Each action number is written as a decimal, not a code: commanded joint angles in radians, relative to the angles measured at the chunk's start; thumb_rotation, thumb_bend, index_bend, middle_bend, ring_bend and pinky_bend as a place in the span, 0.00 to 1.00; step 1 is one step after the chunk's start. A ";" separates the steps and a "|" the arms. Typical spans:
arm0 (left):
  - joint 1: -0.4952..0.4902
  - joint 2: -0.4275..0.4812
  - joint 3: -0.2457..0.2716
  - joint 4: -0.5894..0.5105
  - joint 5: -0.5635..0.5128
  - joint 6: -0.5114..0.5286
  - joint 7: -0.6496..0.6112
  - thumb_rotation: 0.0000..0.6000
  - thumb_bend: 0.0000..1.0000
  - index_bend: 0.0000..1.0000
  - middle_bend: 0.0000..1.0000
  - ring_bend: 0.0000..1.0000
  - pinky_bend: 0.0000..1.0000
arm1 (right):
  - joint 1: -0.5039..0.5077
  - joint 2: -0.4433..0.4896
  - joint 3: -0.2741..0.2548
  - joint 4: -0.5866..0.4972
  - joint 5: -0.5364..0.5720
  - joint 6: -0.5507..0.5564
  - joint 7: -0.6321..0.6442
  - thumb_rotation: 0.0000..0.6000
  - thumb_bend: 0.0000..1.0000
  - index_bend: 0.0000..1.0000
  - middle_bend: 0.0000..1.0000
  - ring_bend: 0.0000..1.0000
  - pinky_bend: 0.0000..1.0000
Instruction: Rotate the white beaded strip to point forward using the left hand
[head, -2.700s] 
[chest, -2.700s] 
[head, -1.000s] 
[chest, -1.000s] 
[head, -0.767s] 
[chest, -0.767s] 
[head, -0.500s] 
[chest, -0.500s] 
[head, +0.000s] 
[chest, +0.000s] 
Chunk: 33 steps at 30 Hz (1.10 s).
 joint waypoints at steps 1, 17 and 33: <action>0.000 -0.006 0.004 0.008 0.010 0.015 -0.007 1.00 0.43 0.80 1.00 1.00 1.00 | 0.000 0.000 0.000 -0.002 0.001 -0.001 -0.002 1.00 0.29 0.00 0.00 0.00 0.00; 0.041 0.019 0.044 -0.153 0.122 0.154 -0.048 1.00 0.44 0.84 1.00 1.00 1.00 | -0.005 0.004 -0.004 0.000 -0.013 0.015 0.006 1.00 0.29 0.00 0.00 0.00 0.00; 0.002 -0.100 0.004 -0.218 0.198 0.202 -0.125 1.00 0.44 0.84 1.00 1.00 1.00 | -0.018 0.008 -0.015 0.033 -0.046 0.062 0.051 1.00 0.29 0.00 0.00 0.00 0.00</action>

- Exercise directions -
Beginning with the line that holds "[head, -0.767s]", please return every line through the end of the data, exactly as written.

- Result -
[head, -0.767s] 
[chest, -0.767s] 
[head, -0.500s] 
[chest, -0.500s] 
[head, +0.000s] 
[chest, +0.000s] 
Chunk: 33 steps at 30 Hz (1.10 s).
 joint waypoints at steps 1, 17 and 33: <action>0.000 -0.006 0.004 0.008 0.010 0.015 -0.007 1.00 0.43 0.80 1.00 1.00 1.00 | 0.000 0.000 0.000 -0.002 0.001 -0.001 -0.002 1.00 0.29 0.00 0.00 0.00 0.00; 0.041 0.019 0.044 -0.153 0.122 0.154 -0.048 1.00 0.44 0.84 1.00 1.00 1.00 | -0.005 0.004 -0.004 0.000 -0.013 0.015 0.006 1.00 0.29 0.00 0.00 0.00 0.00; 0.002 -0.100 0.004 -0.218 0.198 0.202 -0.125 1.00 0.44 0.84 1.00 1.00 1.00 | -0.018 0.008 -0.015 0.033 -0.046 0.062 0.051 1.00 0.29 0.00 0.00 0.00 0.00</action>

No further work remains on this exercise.